André Kohut: Junge Handwerker wachsen mit digitalen Technologien auf. Wenn sie früh lernen digitale Werkzeuge gezielt einzusetzen, verschmelzen Theorie und Praxis auf natürliche Weise. Sie können kreative Ideen schnell umsetzen und ihre Projekte professionell präsentieren. Das motiviert und stärkt das Selbstverständnis einer neuen, modernen Handwerksgeneration.

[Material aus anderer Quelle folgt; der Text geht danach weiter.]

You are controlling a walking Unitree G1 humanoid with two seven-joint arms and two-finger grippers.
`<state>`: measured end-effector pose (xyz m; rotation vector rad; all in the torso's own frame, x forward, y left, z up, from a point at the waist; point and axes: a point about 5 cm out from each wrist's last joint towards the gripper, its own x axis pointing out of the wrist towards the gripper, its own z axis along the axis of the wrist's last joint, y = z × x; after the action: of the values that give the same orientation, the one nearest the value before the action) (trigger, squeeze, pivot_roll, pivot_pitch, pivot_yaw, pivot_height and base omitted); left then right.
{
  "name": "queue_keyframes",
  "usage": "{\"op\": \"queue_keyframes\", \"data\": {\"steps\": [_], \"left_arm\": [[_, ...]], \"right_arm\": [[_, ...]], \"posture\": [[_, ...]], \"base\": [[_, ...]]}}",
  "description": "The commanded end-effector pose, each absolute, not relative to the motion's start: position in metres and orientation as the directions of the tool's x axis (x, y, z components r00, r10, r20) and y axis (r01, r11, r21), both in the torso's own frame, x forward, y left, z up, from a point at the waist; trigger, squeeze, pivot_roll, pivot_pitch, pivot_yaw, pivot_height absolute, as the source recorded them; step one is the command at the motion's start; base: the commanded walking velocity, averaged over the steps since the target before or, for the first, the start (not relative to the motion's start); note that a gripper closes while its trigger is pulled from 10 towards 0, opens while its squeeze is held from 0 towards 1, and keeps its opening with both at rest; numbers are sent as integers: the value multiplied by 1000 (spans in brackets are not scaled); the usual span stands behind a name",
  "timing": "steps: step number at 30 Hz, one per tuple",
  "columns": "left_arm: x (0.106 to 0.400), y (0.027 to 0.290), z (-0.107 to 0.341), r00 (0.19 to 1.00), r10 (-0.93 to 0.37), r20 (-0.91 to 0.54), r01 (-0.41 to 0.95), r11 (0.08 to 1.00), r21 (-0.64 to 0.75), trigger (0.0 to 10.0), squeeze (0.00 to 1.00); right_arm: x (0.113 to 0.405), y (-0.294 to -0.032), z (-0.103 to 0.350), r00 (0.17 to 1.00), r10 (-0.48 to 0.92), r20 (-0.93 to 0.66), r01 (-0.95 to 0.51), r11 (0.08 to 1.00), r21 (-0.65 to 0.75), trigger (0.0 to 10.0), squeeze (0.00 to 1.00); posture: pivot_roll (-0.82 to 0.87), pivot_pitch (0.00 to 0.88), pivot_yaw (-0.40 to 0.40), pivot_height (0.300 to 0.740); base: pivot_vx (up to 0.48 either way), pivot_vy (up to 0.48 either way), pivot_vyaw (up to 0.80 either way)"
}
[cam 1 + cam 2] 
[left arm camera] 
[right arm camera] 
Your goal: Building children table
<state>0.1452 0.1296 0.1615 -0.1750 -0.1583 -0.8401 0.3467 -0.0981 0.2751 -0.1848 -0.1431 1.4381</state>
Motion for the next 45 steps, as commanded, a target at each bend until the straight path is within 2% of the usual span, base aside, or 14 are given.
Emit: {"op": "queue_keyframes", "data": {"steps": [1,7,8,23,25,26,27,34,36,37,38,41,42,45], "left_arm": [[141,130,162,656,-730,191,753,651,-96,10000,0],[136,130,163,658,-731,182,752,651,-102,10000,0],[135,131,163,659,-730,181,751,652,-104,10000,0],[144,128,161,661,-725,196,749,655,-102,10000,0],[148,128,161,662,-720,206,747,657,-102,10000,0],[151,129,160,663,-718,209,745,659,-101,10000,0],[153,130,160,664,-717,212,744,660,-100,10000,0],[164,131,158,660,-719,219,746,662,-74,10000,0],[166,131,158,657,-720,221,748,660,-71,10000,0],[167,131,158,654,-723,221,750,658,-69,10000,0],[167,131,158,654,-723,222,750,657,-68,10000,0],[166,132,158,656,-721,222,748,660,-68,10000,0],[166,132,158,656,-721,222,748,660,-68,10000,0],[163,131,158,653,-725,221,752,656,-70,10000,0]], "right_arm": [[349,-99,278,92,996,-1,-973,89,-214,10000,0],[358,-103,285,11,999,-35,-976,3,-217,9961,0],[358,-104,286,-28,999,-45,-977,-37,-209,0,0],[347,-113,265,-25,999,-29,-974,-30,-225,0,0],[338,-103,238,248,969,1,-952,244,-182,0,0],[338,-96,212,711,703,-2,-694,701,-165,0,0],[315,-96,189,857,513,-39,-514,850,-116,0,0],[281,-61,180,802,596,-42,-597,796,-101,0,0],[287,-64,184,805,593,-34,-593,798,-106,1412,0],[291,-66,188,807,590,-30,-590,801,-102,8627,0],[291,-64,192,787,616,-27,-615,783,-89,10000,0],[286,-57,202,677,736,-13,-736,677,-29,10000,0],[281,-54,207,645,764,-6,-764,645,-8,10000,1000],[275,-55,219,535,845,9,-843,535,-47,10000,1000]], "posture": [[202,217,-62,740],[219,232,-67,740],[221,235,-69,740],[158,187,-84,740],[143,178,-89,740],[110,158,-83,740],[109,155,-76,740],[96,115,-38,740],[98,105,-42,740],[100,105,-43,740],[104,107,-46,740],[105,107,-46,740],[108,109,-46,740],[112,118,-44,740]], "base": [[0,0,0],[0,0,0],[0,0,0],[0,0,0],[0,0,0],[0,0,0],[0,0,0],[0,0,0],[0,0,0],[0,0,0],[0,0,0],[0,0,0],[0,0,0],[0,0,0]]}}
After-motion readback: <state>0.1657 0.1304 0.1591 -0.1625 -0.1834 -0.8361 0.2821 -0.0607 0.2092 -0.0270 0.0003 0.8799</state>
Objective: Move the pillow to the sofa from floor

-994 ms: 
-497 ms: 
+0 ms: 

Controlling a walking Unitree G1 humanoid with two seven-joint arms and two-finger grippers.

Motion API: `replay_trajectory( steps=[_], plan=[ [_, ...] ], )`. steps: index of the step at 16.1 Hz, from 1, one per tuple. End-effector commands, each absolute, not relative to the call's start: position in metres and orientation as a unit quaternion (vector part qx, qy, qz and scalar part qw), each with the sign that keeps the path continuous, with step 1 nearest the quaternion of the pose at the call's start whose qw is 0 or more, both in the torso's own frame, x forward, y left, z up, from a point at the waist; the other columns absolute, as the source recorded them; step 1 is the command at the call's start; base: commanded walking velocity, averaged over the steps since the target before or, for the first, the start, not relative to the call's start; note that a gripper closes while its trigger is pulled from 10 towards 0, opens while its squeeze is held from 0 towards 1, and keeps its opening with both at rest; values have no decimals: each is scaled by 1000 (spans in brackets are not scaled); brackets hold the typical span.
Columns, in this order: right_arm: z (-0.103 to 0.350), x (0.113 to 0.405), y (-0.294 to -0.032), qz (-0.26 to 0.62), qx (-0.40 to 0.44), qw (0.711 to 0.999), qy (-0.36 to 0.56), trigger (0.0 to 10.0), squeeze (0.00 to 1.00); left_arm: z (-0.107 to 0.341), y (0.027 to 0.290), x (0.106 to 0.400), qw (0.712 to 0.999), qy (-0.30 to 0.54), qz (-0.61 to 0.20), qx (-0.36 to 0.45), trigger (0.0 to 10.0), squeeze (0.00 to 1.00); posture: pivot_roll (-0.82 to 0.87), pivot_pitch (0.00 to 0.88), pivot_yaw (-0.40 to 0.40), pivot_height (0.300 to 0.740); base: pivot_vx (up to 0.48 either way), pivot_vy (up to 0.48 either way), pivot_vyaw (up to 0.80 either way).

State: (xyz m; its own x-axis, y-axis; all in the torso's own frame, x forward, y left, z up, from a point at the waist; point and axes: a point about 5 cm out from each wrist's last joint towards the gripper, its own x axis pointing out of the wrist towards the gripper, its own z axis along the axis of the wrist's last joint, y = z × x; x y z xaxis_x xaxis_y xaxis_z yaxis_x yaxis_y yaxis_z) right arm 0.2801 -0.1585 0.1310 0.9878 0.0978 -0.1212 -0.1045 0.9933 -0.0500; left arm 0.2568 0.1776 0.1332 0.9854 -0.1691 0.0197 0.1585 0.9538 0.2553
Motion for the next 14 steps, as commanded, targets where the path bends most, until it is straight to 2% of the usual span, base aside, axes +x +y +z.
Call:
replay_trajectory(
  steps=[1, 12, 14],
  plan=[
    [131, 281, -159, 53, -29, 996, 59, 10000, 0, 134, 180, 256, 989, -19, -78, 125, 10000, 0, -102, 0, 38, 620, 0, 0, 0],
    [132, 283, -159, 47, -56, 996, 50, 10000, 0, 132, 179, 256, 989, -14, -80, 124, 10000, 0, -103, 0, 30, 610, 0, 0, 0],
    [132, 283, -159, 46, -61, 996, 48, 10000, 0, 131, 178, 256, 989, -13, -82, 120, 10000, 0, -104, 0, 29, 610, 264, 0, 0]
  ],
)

Und am Ende profitieren auch wir als Software-Hersteller, wenn wir schnell auf die Anforderungen junger Nutzergruppen reagieren und unsere Produkte dahingehend weiterentwickeln können.

Wenn Du einen Blick in die Zukunft wirfst: Wie sieht der Metallbau im Jahr 2030 aus?
André Kohut: Ich sehe einen Metallbau, der digital vernetzt ist, in dem Planung, Fertigung und Montage nahtlos ineinandergreifen. Gleichzeitig bleibt das Handwerk eine kreative, menschliche Disziplin. Technik soll unterstützen, nicht ersetzen. Wenn wir es schaffen, Tradition und Technologie zu verbinden, dann wird das Handwerk stärker sein als je zuvor.
Die Jury-Mitgliedschaft beim Deutschen Metallbaupreis ist vor diesen Hintergrund für MegaCAD mehr als eine Auszeichnung. Sie ist Ausdruck eines gemeinsamen Ziels: Das Handwerk durch Technologie zu stärken und die Zukunft des Metallbaus aktiv mitzugestalten.